▶ _TASK TO CARRY OUT_: Look through the data below for the line with "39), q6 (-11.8", and transcribe it exactly together with each line after it up to and including the line with "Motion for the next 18". Give nothing else.

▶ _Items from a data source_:

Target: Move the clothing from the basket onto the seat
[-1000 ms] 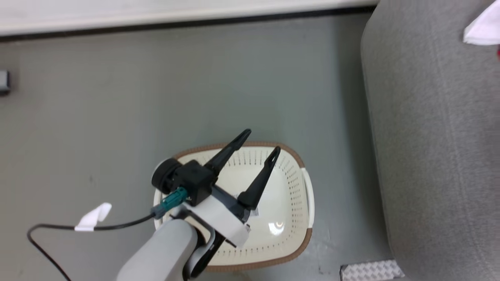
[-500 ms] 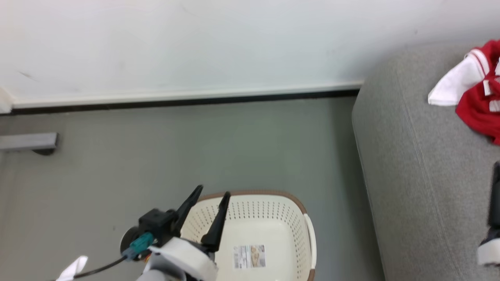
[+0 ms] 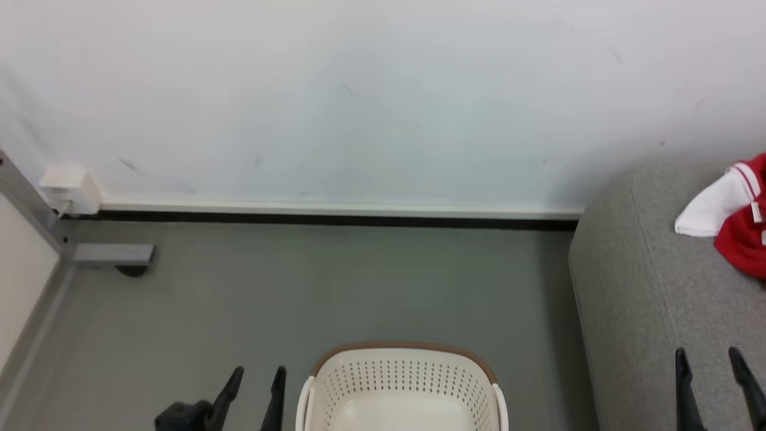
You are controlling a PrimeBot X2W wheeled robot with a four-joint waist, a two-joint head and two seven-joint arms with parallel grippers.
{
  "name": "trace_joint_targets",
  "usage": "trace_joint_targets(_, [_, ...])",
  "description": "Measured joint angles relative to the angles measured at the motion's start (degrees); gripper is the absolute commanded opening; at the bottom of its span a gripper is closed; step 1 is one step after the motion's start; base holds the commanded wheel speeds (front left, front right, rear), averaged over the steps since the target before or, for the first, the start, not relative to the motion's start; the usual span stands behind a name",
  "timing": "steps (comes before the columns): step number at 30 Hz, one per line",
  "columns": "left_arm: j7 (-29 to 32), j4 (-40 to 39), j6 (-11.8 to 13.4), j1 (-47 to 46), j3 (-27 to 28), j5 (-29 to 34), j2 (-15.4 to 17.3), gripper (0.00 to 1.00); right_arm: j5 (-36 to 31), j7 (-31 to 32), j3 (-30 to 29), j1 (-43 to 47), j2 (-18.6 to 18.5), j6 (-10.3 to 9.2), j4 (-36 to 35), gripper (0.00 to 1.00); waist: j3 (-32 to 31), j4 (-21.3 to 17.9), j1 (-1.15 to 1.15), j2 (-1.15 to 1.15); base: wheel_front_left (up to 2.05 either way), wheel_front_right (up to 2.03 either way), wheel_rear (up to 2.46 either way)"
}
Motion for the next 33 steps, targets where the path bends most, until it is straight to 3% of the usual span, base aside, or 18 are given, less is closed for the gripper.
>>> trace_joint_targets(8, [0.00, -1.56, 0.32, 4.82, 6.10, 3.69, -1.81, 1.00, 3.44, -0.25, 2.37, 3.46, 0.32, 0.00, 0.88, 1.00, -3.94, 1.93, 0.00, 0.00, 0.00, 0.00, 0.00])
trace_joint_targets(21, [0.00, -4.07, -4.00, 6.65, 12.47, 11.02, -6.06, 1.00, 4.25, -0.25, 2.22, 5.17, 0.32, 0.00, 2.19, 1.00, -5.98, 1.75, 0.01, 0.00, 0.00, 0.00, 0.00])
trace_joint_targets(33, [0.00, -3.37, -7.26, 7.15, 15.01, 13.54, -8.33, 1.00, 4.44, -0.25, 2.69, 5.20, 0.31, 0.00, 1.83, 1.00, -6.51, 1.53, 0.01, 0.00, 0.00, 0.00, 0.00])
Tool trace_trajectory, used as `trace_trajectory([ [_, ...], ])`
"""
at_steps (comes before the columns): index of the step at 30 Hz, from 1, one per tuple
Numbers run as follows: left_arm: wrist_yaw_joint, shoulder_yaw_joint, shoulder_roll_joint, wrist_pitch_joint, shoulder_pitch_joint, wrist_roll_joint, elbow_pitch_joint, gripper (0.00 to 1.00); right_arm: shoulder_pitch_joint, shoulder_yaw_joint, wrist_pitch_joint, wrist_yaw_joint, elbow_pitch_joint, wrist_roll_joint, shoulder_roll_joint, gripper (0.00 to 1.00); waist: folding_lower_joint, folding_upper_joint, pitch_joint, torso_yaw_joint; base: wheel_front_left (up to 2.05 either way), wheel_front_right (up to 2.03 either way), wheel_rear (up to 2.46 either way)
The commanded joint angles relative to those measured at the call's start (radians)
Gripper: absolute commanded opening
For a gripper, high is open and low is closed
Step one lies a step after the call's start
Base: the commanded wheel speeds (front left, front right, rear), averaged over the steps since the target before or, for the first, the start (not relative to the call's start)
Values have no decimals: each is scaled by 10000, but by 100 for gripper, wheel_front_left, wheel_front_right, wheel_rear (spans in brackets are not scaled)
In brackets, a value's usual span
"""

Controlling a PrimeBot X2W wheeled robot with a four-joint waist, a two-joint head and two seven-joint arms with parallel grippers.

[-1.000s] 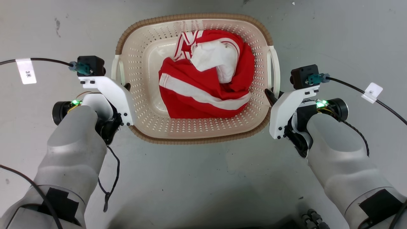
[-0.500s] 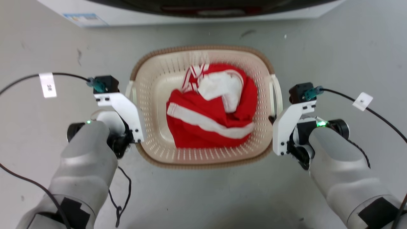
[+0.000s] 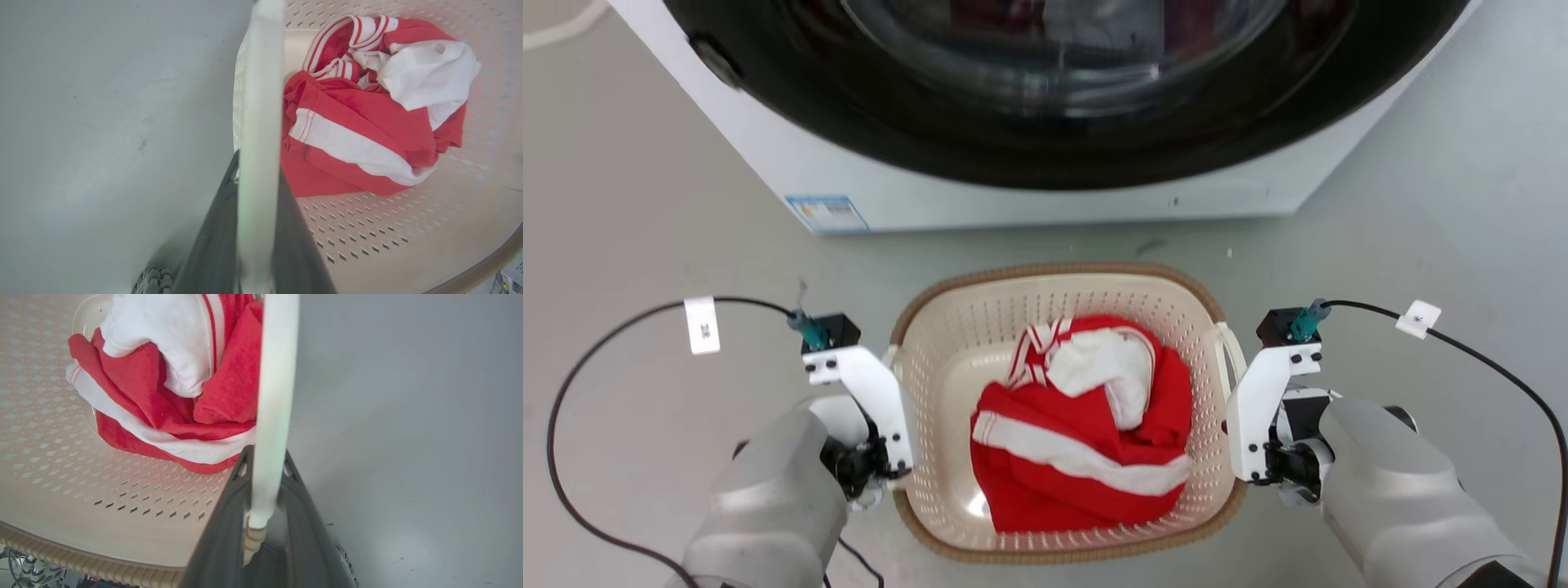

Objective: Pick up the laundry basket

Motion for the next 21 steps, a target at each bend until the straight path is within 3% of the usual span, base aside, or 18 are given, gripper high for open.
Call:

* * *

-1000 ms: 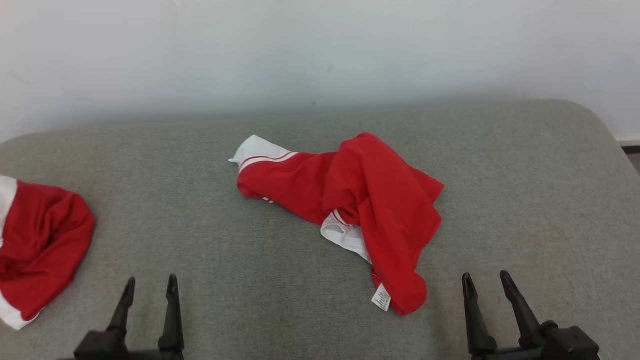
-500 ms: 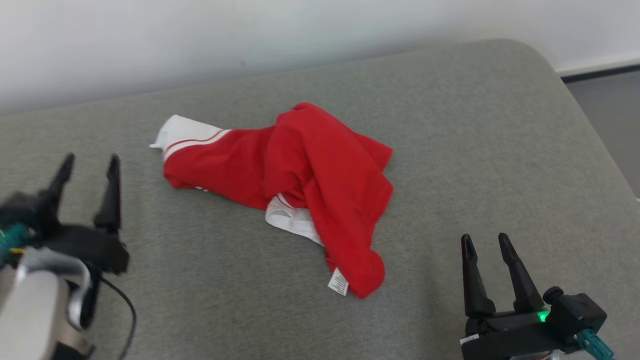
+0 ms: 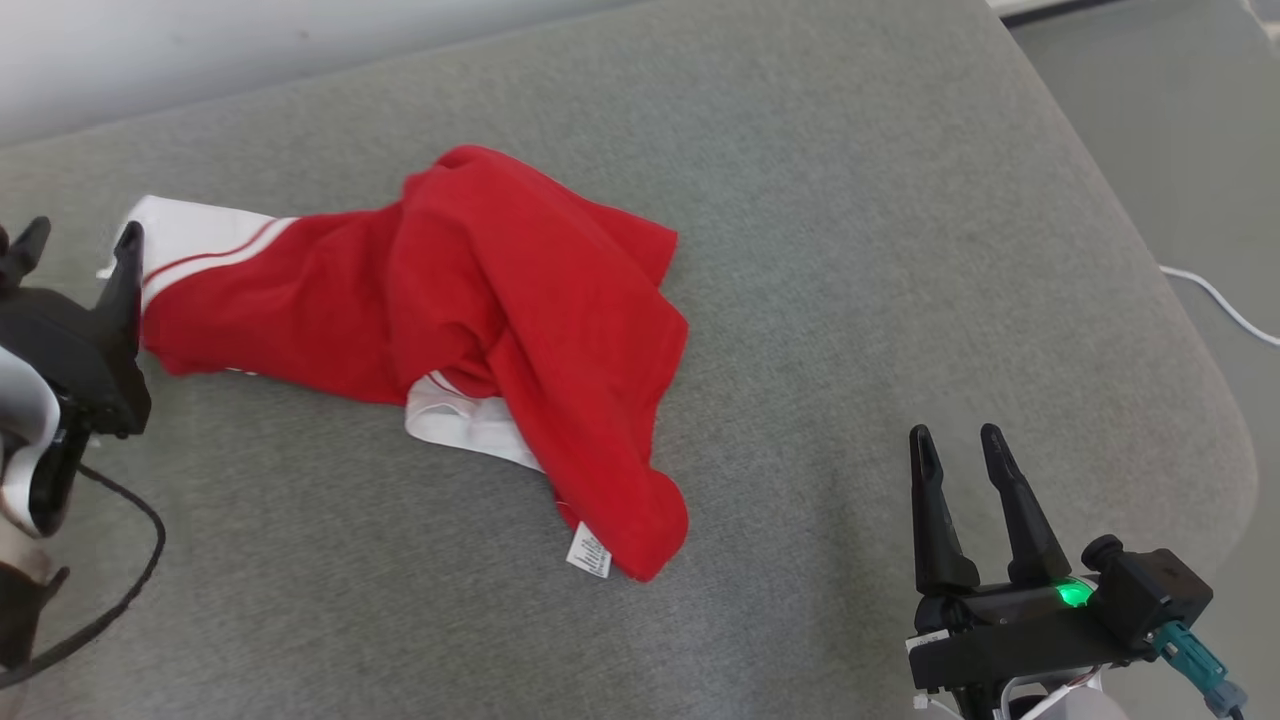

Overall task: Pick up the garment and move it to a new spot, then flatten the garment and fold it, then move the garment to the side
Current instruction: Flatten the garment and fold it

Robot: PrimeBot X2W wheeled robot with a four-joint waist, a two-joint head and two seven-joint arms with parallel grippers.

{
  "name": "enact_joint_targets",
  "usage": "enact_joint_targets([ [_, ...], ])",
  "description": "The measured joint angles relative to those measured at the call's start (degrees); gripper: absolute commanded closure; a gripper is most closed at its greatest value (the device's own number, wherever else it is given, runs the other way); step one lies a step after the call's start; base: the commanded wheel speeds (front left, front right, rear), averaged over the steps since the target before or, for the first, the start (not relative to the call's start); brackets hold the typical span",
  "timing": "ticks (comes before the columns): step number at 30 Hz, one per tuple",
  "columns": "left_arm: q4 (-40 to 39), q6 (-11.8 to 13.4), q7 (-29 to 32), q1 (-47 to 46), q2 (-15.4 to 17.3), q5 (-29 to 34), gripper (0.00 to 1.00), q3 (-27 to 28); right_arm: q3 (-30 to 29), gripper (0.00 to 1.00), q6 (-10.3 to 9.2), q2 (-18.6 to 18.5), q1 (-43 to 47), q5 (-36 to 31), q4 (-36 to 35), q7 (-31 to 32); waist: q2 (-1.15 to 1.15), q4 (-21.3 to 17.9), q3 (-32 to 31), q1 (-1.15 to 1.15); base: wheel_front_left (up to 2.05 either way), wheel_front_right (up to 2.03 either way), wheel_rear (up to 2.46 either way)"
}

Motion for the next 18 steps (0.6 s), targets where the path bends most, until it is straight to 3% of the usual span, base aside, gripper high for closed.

▶ _TASK OUTPUT_:
  "columns": "left_arm: q4 (-40 to 39), q6 (-11.8 to 13.4), q7 (-29 to 32), q1 (-47 to 46), q2 (-15.4 to 17.3), q5 (-29 to 34), gripper (0.00 to 1.00), q3 (-27 to 28); right_arm: q3 (-30 to 29), gripper (0.00 to 1.00), q6 (-10.3 to 9.2), q2 (-18.6 to 18.5), q1 (-43 to 47), q5 (-36 to 31), q4 (-36 to 35), q7 (-31 to 32); waist: q2 (-1.15 to 1.15), q4 (-21.3 to 17.9), q3 (-32 to 31), q1 (-1.15 to 1.15); base: wheel_front_left (up to 2.05 either way), wheel_front_right (up to 2.03 either way), wheel_rear (up to 2.46 either way)"
}

Motion for the next 18 steps (0.6 s), targets where the path bends most, until it is straight to 3% of the usual span, base aside, gripper high for closed.

That finishes the answer to the exercise.